* **What is needed**
An exact reprint of the data below is required, line for line.

* **Collected material**
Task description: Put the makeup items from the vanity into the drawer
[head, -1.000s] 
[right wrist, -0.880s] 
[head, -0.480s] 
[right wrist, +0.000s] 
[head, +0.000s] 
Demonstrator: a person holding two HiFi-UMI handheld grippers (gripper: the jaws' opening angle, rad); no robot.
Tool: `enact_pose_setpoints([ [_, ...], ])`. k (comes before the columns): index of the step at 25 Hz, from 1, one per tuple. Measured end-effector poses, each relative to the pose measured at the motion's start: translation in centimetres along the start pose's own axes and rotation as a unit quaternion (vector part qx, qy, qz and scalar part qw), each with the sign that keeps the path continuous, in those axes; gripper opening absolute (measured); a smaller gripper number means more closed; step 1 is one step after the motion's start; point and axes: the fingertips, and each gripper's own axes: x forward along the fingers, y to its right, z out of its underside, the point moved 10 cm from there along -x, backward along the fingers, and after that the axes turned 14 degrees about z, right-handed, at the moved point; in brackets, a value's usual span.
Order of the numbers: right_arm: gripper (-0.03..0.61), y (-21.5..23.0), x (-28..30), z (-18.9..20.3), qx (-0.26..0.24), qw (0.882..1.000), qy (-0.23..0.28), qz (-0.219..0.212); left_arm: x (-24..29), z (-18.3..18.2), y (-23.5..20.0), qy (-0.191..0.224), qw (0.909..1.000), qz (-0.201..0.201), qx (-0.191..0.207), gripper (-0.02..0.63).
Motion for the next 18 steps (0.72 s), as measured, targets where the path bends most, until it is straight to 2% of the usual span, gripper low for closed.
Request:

* **Solved problem**
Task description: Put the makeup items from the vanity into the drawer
[head, -1.000s] 
[right wrist, -0.880s] 
[head, -0.480s] 
[right wrist, +0.000s] 
[head, +0.000s] 
Demonstrator: a person holding two HiFi-UMI handheld grippers (gripper: the jaws' opening angle, rad); no robot.
Tool: `enact_pose_setpoints([ [_, ...], ])`. k (comes before the columns): index of the step at 25 Hz, from 1, one per tuple. Measured end-effector poses, each relative to the pose measured at the motion's start: translation in centimetres along the start pose's own axes and rotation as a unit quaternion (vector part qx, qy, qz and scalar part qw), each with the sign that keeps the path continuous, in those axes; gripper opening absolute (measured); a smaller gripper number means more closed; step 1 is one step after the motion's start; point and axes: the fingertips, and each gripper's own axes: x forward along the fingers, y to its right, z out of its underside, the point moved 10 cm from there along -x, backward along the fingers, and after that the axes turned 14 degrees about z, right-handed, at the moved point; in brackets, a value's usual span.
Order of the numbers: right_arm: gripper (-0.03..0.61), y (-21.5..23.0), x (-28..30), z (-18.9..20.3), qx (-0.26..0.24), qw (0.882..1.000), qy (-0.23..0.28), qz (-0.219..0.212); left_arm: x (-24..29), z (-18.3..18.2), y (-23.5..20.0), qy (-0.191..0.224), qw (0.909..1.000), qz (-0.201..0.201), qx (-0.191..0.207), gripper (-0.02..0.63).
Motion for the next 18 steps (0.72 s), as measured, targets where the path bends most, until it is straight to 2% of the usual span, gripper low for closed.
Request:

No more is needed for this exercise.